Most eligible U.S. taxpayers will automatically receive their Economic Impact Payments including:
- Individuals who filed a federal income tax for 2018 or 2019
- Individuals who receive Social Security retirement, disability (SSDI), or survivor benefits
- Individuals who receive Railroad Retirement benefits
Who should use Non-Filers: Enter Payment Info to provide additional information to receive the Economic Impact Payment?
Eligible U.S. citizens or permanent residents who:
- Had gross income that did not exceed $12,200 ($24,400 for married couples) for 2019
- Were not otherwise required to file a federal income tax return for 2019, and didn’t plan to
You can provide the necessary information to the IRS easily and quickly for no fee through Non-Filers: Enter Payment Info. We will use this information to determine your eligibility and payment amount and send you an Economic Impact Payment.

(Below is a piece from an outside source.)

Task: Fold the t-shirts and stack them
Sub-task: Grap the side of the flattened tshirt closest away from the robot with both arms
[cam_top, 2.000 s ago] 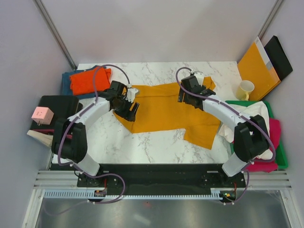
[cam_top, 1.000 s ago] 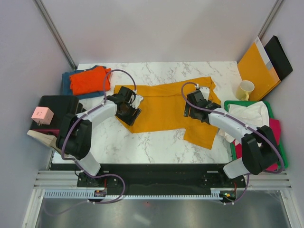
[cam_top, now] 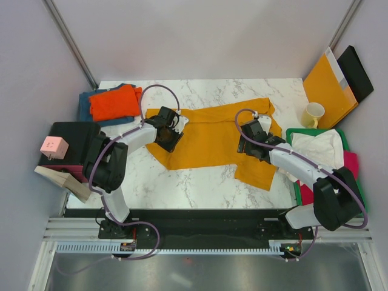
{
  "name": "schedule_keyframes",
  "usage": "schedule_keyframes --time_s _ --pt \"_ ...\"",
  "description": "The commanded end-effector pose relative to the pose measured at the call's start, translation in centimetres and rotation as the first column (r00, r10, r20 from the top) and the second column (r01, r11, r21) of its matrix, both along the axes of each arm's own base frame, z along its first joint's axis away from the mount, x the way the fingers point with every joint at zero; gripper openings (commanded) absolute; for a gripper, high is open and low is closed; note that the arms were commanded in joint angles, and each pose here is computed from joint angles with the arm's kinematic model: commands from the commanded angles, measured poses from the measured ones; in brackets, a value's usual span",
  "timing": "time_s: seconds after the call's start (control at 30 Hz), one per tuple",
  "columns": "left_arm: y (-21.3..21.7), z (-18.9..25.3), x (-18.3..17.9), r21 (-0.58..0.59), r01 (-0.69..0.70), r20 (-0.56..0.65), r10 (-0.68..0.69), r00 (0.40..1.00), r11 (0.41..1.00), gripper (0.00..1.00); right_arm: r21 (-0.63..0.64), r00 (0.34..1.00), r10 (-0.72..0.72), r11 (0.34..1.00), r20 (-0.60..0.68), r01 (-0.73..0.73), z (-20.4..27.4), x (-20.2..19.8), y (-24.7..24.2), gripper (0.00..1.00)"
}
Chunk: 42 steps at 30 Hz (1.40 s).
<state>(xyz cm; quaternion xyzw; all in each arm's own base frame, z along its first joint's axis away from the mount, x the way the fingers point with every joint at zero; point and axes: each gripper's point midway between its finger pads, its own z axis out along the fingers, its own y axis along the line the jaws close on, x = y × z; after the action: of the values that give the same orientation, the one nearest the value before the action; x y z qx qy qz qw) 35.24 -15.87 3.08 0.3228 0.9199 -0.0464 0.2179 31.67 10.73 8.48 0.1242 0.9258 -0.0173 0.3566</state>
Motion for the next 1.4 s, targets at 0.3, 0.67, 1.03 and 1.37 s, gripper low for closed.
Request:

After providing this information you won’t need to take any additional action.
Information You Will Need to Provide
- Full name, current mailing address and an email address
- Date of birth and valid Social Security number
- Bank account number, type and routing number, if you have one
- Identity Protection Personal Identification Number (IP PIN) you received from the IRS earlier this year, if you have one
- Driver’s license or state-issued ID, if you have one
- For each qualifying child: name, Social Security number or Adoption Taxpayer Identification Number and their relationship to you or your spouse
What to Expect
Clicking “Non-Filers: Enter Payment Info Here” above will take you from the IRS site to Free File Fillable Forms, a certified IRS partner. This site is safe and secure. Follow these steps in order to provide your information:
- Create an account by providing your email address and phone number; and establishing a user ID and password.
- You will be directed to a screen where you will input your filing status (Single or Married filing jointly) and personal information.
- Note: Make sure you have a valid Social Security number for you (and your spouse if you were married at the end of 2019) unless you are filing “Married Filing Jointly” with a 2019 member of the military. Make sure you have a valid Social Security number or Adoption Taxpayer Identification Number for each dependent you want to claim for the Economic Impact Payment.
- Check the “box” if someone can claim you as a dependent or your spouse as a dependent.
- Complete your bank information (otherwise we will send you a check).
- You will be directed to another screen where you will enter personal information to verify yourself. Simply follow the instructions. You will need your driver’s license (or state-issued ID) information. If you don’t have one, leave it blank.
You will receive an email from Customer Service at Free File Fillable Forms that either acknowledges you have successfully submitted your information, or that tells you there is a problem and how to correct it. Free File Fillable forms will use the information to automatically complete a Form 1040 and transmit it to the IRS to compute and send you a payment.